Now answering the call of duty in a full-time capacity, Drayton Bussiere has been appointed by the Lacombe Fire Department (LFD) as the new deputy fire chief.
Although he is not a necessarily a new face, nor is the title new, Bussiere will be fulfilling his role in a capacity that will allow for more hands-on training and development opportunities.
Bussiere said his role as deputy chief was previously filled by himself in a volunteer capacity. “The biggest thing that will change is just the amount of time that I can put into the position,” he said. “It’s really going to be good because the bulk of my work is around training and that’s a pretty deep job and it’s difficult to do it to capacity that I would like to as a volunteer. I’m am really excited about that because I can actually put in the time that that type of work deserves.”
Bussiere started in this new capacity on Aug. 1st, which marks almost 11 years of service to the LFD. He began his career as a high school work experience student in 2004.
“It’s always just something I’ve been interested in,” he said of the reason why he initially joined the department. “I’ve always kind of thought about it. Actually, I had a friend that joined a few months before I did. We talked about it a lot and then there was an opening for a work experience student so I thought I would try it. I’ve never looked back.”
Bussiere has held many different roles throughout the decade, working his way up from a work experience student to firefighter.
“From there I moved on to a lieutenant role on crew four, which is kind of an intermediate management role,” he said. He worked under two different captains and eventually a vacancy opened up, which prompted Bussiere’s promotion to the captain position, followed by deputy chief.
Throughout his progression through the basic fire ground roles, Bussiere has also filled other LFD roles including recruitment officer.
“I was one of two recruitment officers for quite a few years through the majority of my time as lieutenant and some as a captain,” he said.

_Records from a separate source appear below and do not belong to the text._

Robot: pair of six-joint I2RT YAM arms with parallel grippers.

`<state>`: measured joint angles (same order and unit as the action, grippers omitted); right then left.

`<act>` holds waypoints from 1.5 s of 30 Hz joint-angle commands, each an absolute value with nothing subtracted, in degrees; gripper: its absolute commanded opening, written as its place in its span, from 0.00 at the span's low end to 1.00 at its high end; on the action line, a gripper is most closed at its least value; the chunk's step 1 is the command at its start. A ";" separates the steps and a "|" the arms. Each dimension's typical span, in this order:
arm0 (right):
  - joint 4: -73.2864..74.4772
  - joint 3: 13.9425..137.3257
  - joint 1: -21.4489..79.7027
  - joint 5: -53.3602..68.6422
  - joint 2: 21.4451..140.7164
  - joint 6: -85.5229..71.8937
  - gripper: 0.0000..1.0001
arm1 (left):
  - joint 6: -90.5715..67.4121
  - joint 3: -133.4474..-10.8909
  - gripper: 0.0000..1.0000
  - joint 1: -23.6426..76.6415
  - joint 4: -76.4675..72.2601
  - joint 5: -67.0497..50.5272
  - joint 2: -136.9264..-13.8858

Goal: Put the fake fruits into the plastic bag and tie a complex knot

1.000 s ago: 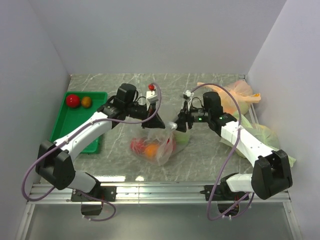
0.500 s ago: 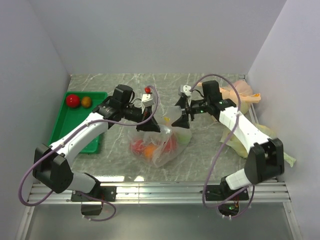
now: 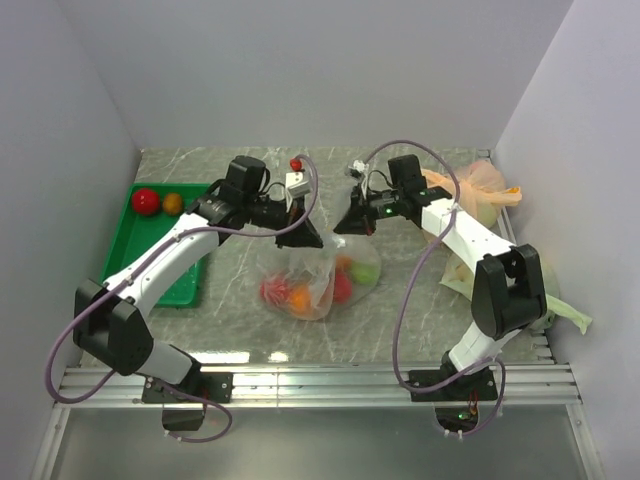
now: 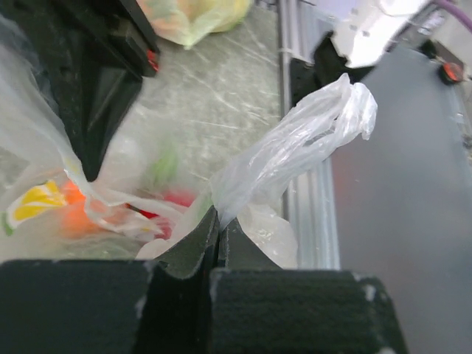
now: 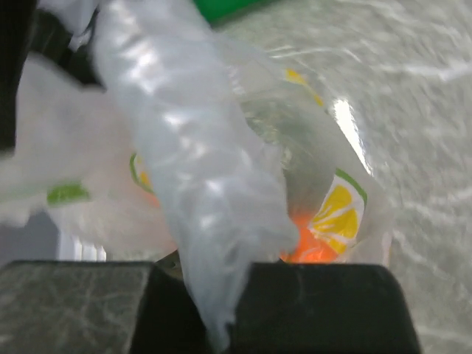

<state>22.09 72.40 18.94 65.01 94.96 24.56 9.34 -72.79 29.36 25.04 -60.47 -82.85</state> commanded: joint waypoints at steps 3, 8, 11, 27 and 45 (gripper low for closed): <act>23.80 75.93 25.13 38.39 92.81 -1.57 0.00 | 6.43 -74.19 0.01 29.53 22.16 -51.43 -83.59; 27.85 72.51 28.21 22.86 91.66 -11.59 0.00 | 1.33 -71.81 0.00 29.36 18.29 -41.05 -83.06; 29.62 74.09 27.69 27.23 93.08 -12.66 0.13 | -2.28 -69.88 0.01 28.13 15.48 -42.35 -82.36; 14.50 56.43 12.48 58.26 77.79 1.90 0.93 | 1.93 -69.43 0.00 26.81 15.82 -55.11 -80.68; 7.53 59.15 22.58 56.78 81.91 1.83 0.00 | 14.24 -78.75 0.01 33.57 28.05 -54.07 -86.22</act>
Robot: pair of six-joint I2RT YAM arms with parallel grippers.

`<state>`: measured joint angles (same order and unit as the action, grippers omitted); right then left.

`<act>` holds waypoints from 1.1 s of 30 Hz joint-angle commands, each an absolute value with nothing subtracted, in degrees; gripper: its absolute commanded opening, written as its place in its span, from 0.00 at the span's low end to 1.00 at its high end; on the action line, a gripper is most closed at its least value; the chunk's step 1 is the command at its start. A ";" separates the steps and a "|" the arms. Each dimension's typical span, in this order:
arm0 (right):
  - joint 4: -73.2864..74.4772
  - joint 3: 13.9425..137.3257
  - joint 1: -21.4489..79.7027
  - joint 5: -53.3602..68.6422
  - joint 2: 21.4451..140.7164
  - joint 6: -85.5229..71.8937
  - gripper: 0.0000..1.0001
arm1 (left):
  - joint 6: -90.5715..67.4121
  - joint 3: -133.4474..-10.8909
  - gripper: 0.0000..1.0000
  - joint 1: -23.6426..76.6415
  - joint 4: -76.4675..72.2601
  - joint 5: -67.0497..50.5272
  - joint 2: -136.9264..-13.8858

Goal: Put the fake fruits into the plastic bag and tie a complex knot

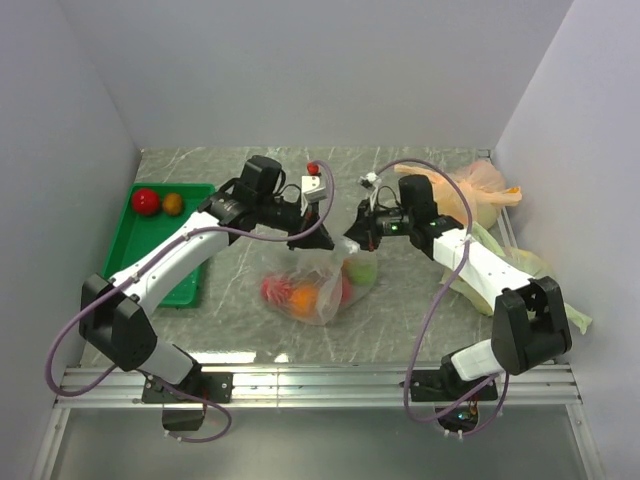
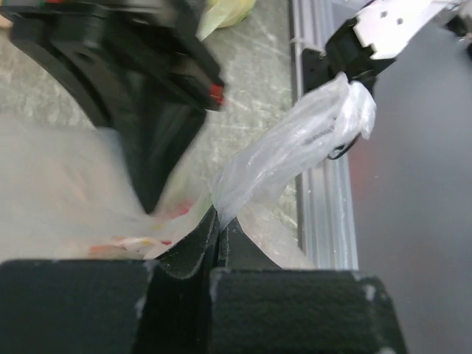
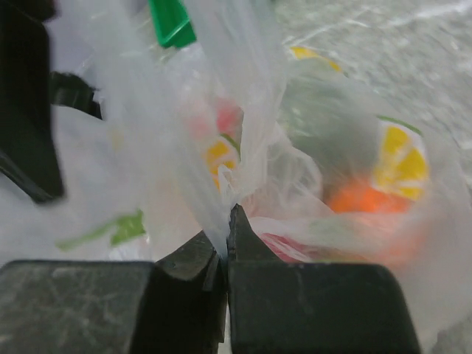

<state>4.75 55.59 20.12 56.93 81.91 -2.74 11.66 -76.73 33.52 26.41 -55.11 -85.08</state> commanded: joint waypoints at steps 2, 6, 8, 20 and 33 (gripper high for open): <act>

As a recruitment officer, Bussiere and his fellow officer, developed the present day recruitment program for the LFD.
“Before we designed the program, it was just a check sheet and you kind of joined when you could and went through the sheet before you started going on calls,” he said.
They took that recruitment checklist and built a basic firefighting training program around it, which is now a six-week program for new recruits that includes one evening a week for training and some weekend time slots.
“When you are done that program, you get a radio and can start going on calls,” he said.
Bussiere has been highly-involved in the training aspect of things from the beginning of his career, which includes not only training new firefighters but also physically recruiting new members.
“I’ve been helping out delivering Monday night practice training for a quite a few years as well,” he added.
Through his journey, Bussiere has also achieved quite a bit of formal firefighter training including certification as a professional firefighter (NFPA 1001), truck engineer, fire instructor and a certificate in fire service leadership.
Bussiere and LFD Chief Ed van Delden are the sole full-time employees of the LFD, which currently includes 35 members. The LFD can accommodate a maximum of 44 firefighters, so the department is accepting new applications, depending on availability.
“I always say we are always looking for more volunteers,” said Bussiere.
A new recruitment class will not be held until next spring, allowing the LFD to train the newest recruits. However, there are two openings in the high school work experience program, the same program Bussiere started out in.
“There is some opportunity there,” he said. “To become an actual in service member you do need to be 18.”
In his new capacity, Bussiere has a few targets he would like to meet.
“The biggest goal I would say for a training chief is to give the community the best firefighters we can give,” he said. “That’s one of the things that’s exciting to me about this role is that there are lots of different ways to do that.”
One of the goals is to get more of the LFD members into the 1001 level training and preparing the officers for the future.
“I’m excited about what improvements might be possible with Drayton, given the leadership and commitment he has shown in the past,” said van Delden. “Please join me in congratulating Drayton in this new capacity.”